What to produce:
Select from the records below every line that has the word "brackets" in it.

The input:
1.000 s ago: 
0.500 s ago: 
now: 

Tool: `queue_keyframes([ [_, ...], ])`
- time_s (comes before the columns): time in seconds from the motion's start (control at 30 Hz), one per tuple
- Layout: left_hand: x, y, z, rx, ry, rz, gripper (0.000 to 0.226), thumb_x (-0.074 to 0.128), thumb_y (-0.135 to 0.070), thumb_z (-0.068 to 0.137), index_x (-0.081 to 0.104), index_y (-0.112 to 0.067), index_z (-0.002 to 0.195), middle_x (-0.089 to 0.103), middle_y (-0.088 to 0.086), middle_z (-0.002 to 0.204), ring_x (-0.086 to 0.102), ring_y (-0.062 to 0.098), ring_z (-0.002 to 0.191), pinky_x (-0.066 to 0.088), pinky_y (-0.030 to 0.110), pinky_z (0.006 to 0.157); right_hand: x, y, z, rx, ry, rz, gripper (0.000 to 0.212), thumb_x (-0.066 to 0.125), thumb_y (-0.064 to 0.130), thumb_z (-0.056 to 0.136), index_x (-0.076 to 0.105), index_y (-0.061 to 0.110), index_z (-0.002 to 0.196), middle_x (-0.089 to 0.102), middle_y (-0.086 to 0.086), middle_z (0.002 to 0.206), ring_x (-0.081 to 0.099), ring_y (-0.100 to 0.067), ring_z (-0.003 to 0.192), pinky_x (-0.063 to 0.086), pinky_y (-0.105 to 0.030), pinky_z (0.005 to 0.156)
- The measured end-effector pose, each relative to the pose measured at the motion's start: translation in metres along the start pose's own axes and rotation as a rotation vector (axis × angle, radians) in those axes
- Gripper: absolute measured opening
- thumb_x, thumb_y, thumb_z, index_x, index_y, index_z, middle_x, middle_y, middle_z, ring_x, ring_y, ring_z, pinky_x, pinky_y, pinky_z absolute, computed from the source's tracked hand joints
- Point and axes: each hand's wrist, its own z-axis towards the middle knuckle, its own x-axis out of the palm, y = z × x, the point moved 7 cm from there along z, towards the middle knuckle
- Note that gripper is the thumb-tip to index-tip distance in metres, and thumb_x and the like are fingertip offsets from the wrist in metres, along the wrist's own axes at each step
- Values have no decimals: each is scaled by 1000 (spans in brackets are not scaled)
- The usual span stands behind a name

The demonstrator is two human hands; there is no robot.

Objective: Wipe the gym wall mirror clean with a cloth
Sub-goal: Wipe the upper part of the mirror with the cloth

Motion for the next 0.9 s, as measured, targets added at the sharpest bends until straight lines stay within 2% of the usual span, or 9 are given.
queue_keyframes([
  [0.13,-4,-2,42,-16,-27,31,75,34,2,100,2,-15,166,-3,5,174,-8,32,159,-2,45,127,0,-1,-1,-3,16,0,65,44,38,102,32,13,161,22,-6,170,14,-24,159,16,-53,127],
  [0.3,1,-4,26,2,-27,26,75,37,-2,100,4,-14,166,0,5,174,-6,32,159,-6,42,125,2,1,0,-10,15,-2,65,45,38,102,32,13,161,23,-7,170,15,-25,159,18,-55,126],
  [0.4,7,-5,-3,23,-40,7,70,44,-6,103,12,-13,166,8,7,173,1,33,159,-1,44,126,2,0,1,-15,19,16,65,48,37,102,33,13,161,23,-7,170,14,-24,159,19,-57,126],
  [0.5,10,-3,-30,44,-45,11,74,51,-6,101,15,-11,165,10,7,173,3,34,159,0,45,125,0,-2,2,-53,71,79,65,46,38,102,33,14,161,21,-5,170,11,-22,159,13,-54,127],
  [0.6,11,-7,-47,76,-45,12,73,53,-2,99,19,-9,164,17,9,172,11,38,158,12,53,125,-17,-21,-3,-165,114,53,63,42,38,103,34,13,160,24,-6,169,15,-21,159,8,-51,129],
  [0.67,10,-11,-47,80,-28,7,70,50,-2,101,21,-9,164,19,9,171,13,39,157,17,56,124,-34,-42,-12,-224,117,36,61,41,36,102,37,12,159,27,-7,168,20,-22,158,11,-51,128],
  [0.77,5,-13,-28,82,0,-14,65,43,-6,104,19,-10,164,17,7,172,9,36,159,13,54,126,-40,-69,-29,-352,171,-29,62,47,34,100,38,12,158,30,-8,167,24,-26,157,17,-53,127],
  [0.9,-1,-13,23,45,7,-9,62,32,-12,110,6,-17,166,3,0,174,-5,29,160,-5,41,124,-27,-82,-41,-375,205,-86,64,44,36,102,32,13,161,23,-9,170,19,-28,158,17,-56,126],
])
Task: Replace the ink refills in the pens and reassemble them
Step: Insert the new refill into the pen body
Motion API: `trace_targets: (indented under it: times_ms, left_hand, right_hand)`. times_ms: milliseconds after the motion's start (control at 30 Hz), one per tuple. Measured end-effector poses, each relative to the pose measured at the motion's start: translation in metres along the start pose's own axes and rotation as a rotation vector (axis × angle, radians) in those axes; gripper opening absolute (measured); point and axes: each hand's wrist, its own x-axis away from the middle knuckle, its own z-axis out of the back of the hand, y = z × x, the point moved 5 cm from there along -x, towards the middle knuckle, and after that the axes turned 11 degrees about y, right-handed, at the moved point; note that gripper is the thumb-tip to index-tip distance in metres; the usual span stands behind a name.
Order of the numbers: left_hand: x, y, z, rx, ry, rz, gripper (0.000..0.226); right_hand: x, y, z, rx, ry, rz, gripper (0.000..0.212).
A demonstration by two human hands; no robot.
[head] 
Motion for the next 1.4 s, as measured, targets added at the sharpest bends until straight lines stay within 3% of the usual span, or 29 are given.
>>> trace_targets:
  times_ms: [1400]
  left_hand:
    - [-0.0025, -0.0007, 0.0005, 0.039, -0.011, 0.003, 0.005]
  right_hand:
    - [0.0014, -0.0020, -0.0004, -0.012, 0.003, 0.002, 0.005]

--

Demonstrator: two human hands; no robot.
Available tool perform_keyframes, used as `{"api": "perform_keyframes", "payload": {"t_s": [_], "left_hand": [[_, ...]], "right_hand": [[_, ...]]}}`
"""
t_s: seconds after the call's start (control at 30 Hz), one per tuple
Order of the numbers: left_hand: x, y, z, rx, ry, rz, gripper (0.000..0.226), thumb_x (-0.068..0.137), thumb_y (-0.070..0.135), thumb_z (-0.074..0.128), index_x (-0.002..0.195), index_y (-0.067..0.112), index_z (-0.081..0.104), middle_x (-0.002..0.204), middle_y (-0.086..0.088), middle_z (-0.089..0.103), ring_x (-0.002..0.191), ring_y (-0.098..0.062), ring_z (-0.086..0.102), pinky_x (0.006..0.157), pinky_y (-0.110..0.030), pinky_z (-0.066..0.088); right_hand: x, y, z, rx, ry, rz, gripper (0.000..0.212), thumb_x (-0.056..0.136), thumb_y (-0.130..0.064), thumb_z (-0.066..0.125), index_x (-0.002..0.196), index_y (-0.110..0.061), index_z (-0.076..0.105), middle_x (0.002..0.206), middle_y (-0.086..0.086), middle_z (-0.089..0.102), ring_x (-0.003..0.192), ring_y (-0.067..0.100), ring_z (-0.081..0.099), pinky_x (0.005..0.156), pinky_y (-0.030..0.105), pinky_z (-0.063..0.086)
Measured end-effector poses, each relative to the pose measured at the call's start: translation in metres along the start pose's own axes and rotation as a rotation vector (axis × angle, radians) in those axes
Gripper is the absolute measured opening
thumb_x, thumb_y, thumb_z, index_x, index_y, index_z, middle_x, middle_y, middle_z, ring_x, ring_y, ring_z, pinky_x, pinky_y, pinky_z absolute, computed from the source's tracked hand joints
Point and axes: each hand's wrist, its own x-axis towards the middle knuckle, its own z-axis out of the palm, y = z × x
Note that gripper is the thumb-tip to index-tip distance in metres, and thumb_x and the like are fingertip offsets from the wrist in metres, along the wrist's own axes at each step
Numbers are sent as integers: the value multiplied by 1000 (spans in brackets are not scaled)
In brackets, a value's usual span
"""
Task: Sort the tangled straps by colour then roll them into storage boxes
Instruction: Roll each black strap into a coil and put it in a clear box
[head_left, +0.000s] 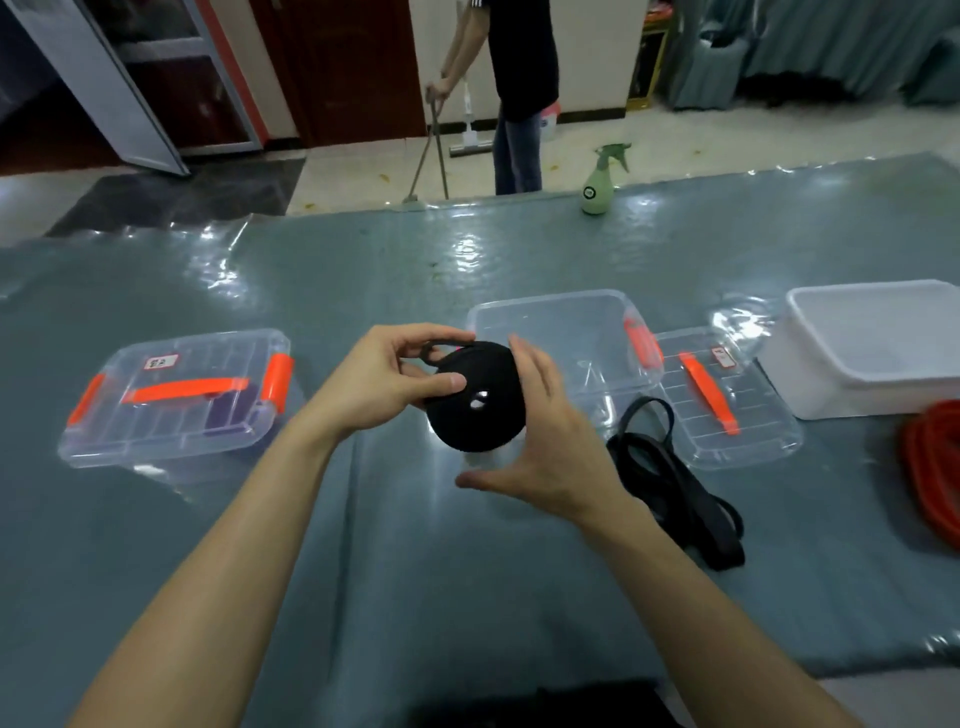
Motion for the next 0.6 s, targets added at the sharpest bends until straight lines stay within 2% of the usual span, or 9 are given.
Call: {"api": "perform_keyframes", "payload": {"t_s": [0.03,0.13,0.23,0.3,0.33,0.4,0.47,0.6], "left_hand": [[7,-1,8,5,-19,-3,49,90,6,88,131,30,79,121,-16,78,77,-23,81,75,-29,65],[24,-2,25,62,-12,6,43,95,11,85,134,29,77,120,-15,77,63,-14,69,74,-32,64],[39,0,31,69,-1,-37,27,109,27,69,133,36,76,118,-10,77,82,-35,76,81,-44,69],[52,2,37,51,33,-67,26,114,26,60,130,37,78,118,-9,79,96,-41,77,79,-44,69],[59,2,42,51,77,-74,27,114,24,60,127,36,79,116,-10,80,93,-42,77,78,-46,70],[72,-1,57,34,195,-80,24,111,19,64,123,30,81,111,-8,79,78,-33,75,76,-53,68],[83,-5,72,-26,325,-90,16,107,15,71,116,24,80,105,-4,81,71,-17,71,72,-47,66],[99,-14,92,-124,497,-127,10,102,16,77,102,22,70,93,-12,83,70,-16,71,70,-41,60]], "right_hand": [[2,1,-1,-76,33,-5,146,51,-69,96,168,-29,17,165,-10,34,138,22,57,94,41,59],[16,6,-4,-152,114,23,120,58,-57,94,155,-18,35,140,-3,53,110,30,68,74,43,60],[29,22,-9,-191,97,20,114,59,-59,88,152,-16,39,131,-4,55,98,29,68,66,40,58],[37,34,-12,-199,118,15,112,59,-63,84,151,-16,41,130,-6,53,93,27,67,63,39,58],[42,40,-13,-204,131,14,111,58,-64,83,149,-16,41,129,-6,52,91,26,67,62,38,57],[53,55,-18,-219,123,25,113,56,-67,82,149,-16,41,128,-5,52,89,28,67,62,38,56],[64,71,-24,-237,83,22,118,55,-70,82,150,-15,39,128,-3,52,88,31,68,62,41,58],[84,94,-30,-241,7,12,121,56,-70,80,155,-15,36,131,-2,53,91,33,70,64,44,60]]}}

Your response:
- Values have no decimals: each is scaled by 1000 (spans in brackets are not scaled)
Numbers are sent as integers: the value multiplied by 1000 (spans in brackets are not scaled)
In brackets, a value's usual span

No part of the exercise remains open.